Re: [PATCH] p9: trans_fd: Fix deadlock when connection cancel

From: asmadeus
Date: Wed Aug 31 2022 - 16:42:31 EST


Schspa Shi wrote on Thu, Sep 01, 2022 at 02:09:50AM +0800:
> To fix it, we can add extra reference counter to avoid deadlock, and
> decrease it after we unlock the client->lock.

Thanks for the patch!

Unfortunately I already sent a slightly different version to the list,
hidden in another syzbot thread, here:
https://lkml.kernel.org/r/YvyD053bdbGE9xoo@xxxxxxxxxxxxx

(yes, sorry, not exactly somewhere I'd expect someone to find it... 9p
hasn't had many contributors recently)


Basically instead of taking an extra lock I just released the client
lock before calling p9_client_cb, so it shouldn't hang anymore.

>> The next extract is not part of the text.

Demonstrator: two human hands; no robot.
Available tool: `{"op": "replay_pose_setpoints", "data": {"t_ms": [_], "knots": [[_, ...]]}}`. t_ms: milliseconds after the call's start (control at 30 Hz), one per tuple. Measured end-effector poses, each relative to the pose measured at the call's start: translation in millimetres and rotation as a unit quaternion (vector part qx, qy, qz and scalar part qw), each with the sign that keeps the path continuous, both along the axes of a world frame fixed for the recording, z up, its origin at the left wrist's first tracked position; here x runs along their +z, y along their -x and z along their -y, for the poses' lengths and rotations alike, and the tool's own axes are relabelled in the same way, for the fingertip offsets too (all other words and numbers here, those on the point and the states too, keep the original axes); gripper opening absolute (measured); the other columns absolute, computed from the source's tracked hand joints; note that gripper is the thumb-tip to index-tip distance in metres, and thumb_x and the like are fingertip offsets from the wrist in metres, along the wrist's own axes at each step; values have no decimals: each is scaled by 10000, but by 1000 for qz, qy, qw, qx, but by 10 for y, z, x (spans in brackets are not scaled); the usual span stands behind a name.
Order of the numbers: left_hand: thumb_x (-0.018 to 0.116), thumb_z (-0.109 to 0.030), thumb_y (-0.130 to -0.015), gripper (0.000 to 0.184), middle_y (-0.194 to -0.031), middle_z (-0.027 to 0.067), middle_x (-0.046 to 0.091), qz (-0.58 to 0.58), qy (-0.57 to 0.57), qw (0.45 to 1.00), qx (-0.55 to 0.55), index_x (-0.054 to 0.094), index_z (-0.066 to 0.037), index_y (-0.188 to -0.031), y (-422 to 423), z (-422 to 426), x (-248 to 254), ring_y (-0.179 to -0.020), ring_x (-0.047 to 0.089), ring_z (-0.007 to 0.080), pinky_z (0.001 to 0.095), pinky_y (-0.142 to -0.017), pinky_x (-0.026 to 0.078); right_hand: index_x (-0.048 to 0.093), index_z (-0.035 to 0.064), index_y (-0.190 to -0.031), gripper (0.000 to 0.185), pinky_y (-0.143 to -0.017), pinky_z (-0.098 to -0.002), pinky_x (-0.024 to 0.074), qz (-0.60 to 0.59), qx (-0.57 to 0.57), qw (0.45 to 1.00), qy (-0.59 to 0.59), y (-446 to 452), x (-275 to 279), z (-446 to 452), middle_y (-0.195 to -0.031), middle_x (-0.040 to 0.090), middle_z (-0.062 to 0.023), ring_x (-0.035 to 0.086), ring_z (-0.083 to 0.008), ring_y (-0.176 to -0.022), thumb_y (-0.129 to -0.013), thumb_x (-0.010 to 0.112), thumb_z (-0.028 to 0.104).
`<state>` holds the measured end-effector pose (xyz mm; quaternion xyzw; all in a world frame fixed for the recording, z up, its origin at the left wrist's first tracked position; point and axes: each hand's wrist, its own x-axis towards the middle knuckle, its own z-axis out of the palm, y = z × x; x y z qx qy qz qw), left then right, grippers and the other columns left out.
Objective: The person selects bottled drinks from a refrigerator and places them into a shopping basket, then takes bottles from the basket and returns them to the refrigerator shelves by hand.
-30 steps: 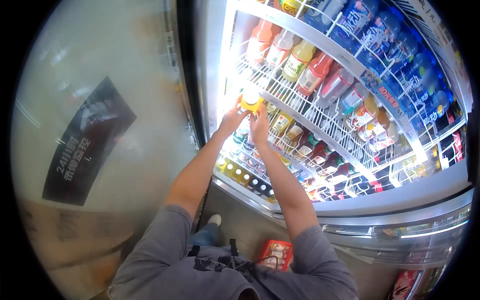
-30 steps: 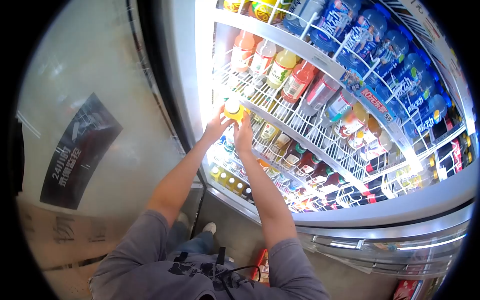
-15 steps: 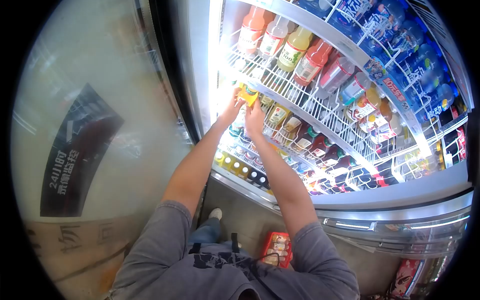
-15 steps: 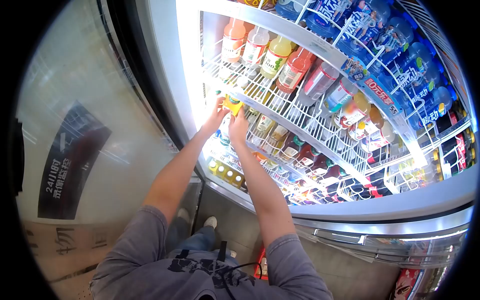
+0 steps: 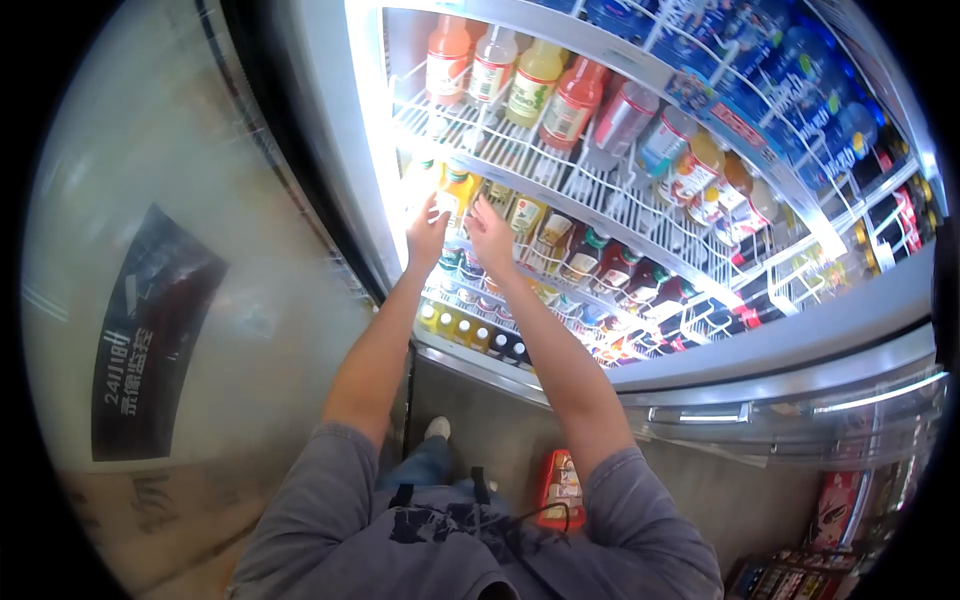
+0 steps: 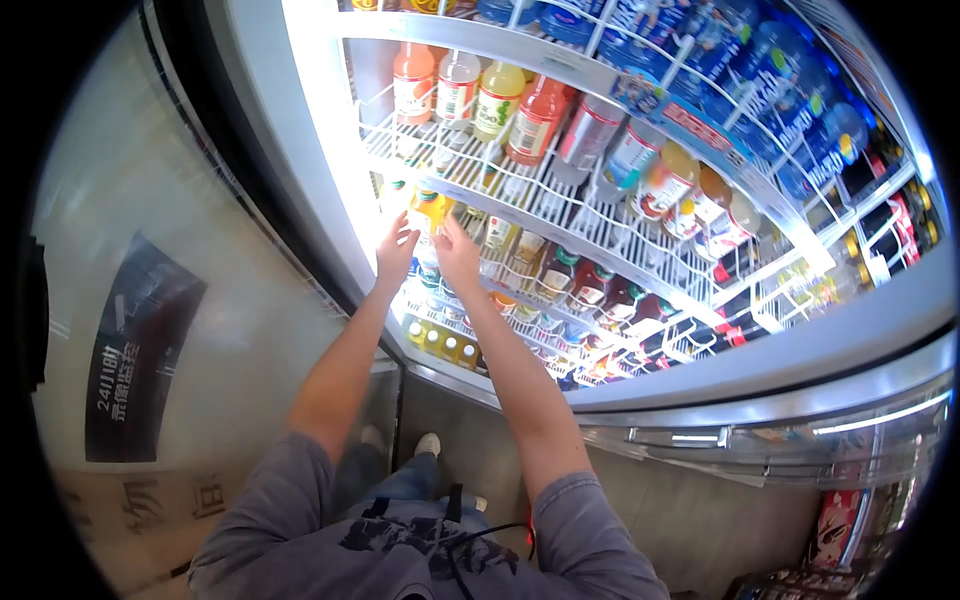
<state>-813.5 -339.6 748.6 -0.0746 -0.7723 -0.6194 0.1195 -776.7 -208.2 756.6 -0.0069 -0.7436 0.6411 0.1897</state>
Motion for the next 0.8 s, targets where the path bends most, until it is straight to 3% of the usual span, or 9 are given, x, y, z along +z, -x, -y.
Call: {"op": "replay_pose_setpoints", "data": {"t_ms": [67,133,200,367,467,500,600,733,800], "knots": [[668,-121,-898,458,-1131,164,656,-23,13,1000,-8,544,-29,-1329,-166,-31,-66,-994,669,255,356,-817,567,368,-75,-1432,582,-1020,-301,456,20,-15,1000,7,-221,55,-45,-1336,569,-224,577,-252,-1227,-934,620,92],[635,-120,-925,395,-1148,142,654,-13,-26,999,-38,563,-35,-1304,-509,-93,49,-954,669,198,323,-812,543,383,-57,-1431,577,-1001,-302,475,26,-44,999,0,-635,206,-96,-1325,578,-222,598,-241,-1195,-942,627,130],[615,-127,-943,353,-1121,132,659,-18,-18,998,-54,577,-32,-1281,-812,-199,96,-932,668,190,314,-800,540,413,-52,-1415,554,-976,-300,492,18,-30,997,68,-988,169,-183,-1296,595,-226,618,-219,-1159,-945,628,148],[579,-169,-978,238,-989,84,685,-39,-55,993,-99,650,-19,-1148,-1642,-591,-15,-862,656,150,296,-753,527,516,3,-1360,457,-877,-274,518,54,-108,993,-10,-2219,297,-518,-1138,694,-133,661,-152,-1034,-947,633,160],[578,-160,-978,232,-988,78,691,-38,-62,983,-170,645,-13,-1143,-2215,-865,-1,-862,652,138,277,-763,517,543,-10,-1330,425,-863,-273,529,60,-138,989,-5,-3048,296,-736,-1126,695,-128,662,-142,-1015,-948,632,156],[587,-155,-972,242,-1013,79,693,-5,-113,970,-217,637,-8,-1158,-2404,-976,-29,-873,650,133,264,-773,508,553,-14,-1321,408,-862,-279,537,37,-162,986,16,-3269,149,-812,-1118,696,-120,661,-140,-1012,-949,631,135],[543,-148,-996,279,-1064,100,673,16,-77,935,-345,597,19,-1214,-2960,-1283,-4,-950,634,150,271,-834,496,546,-40,-1318,407,-882,-269,534,-1,-260,962,84,-4091,252,-960,-1158,676,-138,646,-167,-1070,-945,633,98],[549,-127,-991,281,-1098,120,673,17,-63,887,-457,585,27,-1223,-3682,-1838,142,-979,635,164,282,-870,491,511,-29,-1353,447,-988,-287,475,-42,-347,925,147,-5029,88,-1296,-1304,591,-126,588,-175,-1175,-931,641,44],[558,-121,-985,289,-1112,124,671,20,-79,858,-507,578,35,-1228,-4076,-2134,237,-1010,633,169,281,-892,489,516,-17,-1357,483,-944,-284,498,-92,-390,902,159,-5511,100,-1434,-1230,630,-121,620,-174,-1108,-917,677,98]]}}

We don't need the lock to call the cb as in p9_conn_cancel we already
won't accept any new request and by this point the requests are in a
local list that isn't shared anywhere.

If you have a test setup, would you mind testing my patch?
That's the main reason I was delaying pushing it.

Since you went out of your way to make this patch if you agree with my
approach I don't mind adding your sign off or another mark of having
worked on it.

Thank you,
--
Dominique